▶ _Provided material_:
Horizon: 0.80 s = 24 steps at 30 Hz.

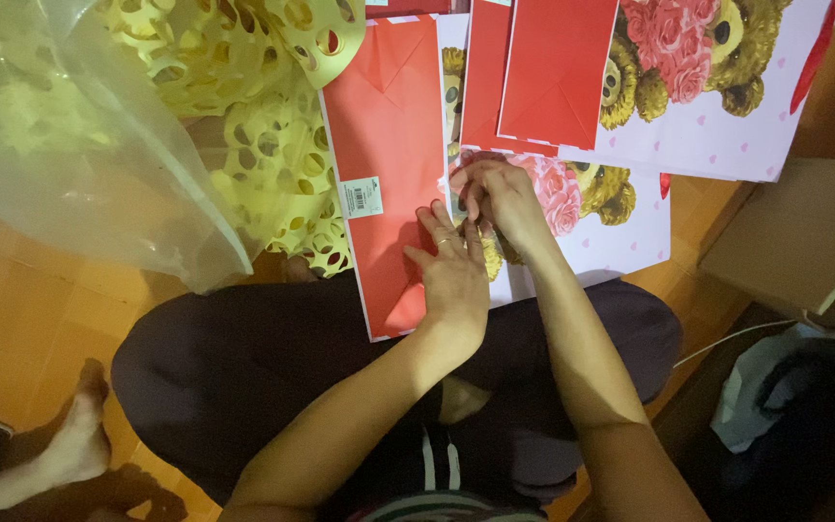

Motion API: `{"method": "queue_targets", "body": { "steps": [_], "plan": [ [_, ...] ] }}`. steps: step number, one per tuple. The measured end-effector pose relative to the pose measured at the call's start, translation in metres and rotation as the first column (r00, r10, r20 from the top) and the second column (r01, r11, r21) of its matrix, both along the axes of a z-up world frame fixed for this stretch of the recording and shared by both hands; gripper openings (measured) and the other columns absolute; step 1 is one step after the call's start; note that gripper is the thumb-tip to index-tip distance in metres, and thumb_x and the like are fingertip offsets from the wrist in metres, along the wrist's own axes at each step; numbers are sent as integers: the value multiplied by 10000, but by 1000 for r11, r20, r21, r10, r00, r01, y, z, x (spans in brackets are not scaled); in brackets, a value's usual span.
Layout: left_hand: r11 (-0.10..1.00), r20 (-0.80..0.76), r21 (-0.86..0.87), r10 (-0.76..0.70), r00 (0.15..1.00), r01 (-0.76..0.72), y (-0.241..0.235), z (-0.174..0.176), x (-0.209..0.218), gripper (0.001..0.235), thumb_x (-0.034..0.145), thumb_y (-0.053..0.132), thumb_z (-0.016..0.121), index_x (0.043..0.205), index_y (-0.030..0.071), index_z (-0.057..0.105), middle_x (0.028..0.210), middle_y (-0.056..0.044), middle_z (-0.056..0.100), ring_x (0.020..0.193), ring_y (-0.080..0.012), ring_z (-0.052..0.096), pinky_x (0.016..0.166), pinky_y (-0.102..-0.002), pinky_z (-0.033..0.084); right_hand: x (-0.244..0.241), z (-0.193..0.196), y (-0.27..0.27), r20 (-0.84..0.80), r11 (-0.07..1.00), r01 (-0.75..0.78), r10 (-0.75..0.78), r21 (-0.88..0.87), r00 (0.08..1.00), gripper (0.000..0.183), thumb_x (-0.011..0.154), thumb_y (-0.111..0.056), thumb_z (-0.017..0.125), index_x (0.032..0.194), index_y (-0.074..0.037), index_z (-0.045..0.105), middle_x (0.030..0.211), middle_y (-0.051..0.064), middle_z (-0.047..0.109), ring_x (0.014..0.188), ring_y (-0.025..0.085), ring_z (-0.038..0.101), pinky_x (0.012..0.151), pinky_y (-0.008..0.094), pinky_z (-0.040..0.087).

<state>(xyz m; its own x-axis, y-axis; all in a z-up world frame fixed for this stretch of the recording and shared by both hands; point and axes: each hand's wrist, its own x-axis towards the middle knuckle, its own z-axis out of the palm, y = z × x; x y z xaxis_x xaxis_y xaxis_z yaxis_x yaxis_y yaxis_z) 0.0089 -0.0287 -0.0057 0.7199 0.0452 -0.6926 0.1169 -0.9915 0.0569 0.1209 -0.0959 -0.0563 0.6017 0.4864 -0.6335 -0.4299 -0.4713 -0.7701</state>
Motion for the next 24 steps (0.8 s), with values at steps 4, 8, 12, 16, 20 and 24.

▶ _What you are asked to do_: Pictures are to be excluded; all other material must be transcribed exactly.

▶ _Task output_:
Horizon: 0.80 s = 24 steps at 30 Hz.


Motion API: `{"method": "queue_targets", "body": { "steps": [_], "plan": [ [_, ...] ] }}`. steps: step number, one per tuple. The measured end-effector pose relative to the pose measured at the call's start, translation in metres and rotation as the first column (r00, r10, r20 from the top) and the second column (r01, r11, r21) of its matrix, both along the axes of a z-up world frame fixed for this stretch of the recording and shared by both hands; gripper openings (measured) and the other columns absolute; step 1 is one step after the call's start; note that gripper is the thumb-tip to index-tip distance in metres, and thumb_x and the like are fingertip offsets from the wrist in metres, along the wrist's own axes at each step; numbers are sent as integers: the value multiplied by 10000, but by 1000 for r11, r20, r21, r10, r00, r01, y, z, x (spans in brackets are not scaled); in brackets, a value's usual span.
Layout: left_hand: r11 (-0.10..1.00), r20 (-0.80..0.76), r21 (-0.86..0.87), r10 (-0.76..0.70), r00 (0.15..1.00), r01 (-0.76..0.72), y (-0.241..0.235), z (-0.174..0.176), x (-0.209..0.218), gripper (0.001..0.235), thumb_x (-0.034..0.145), thumb_y (-0.053..0.132), thumb_z (-0.016..0.121), index_x (0.043..0.205), index_y (-0.030..0.071), index_z (-0.057..0.105), middle_x (0.028..0.210), middle_y (-0.056..0.044), middle_z (-0.056..0.100), ring_x (0.020..0.193), ring_y (-0.080..0.012), ring_z (-0.052..0.096), pinky_x (0.016..0.166), pinky_y (-0.102..-0.002), pinky_z (-0.033..0.084); right_hand: x (-0.244..0.241), z (-0.193..0.196), y (-0.27..0.27), r20 (-0.84..0.80), r11 (-0.07..1.00), r01 (-0.75..0.78), r10 (-0.75..0.78), r21 (-0.88..0.87), r00 (0.08..1.00), gripper (0.000..0.183), thumb_x (-0.011..0.154), thumb_y (-0.111..0.056), thumb_z (-0.017..0.125), index_x (0.032..0.194), index_y (-0.074..0.037), index_z (-0.045..0.105), middle_x (0.030..0.211), middle_y (-0.051..0.064), middle_z (-0.047..0.109), ring_x (0.014..0.188), ring_y (-0.025..0.085), ring_z (-0.038..0.101), pinky_x (0.012..0.151), pinky_y (-0.008..0.094), pinky_z (-0.040..0.087).

<state>(xyz m; its own x-axis, y-axis; all in a z-up world frame fixed for this stretch of the recording and shared by both hands; point and axes: each hand's wrist, its own x-axis towards the middle knuckle, its own z-axis out of the palm, y = z × x; x y z xaxis_x xaxis_y xaxis_z yaxis_x yaxis_y yaxis_z) 0.0089 -0.0287 -0.0057 0.7199 0.0452 -0.6926 0.1169 -0.9915 0.0569 0.1209 -0.0959 -0.0563 0.6017 0.4864 -0.6335 -0.4299 -0.4713 -0.7701</state>
Motion for the next 24 steps (0.8 s), with values at steps 4, 8, 12, 16, 20 and 24.

No additional response is required.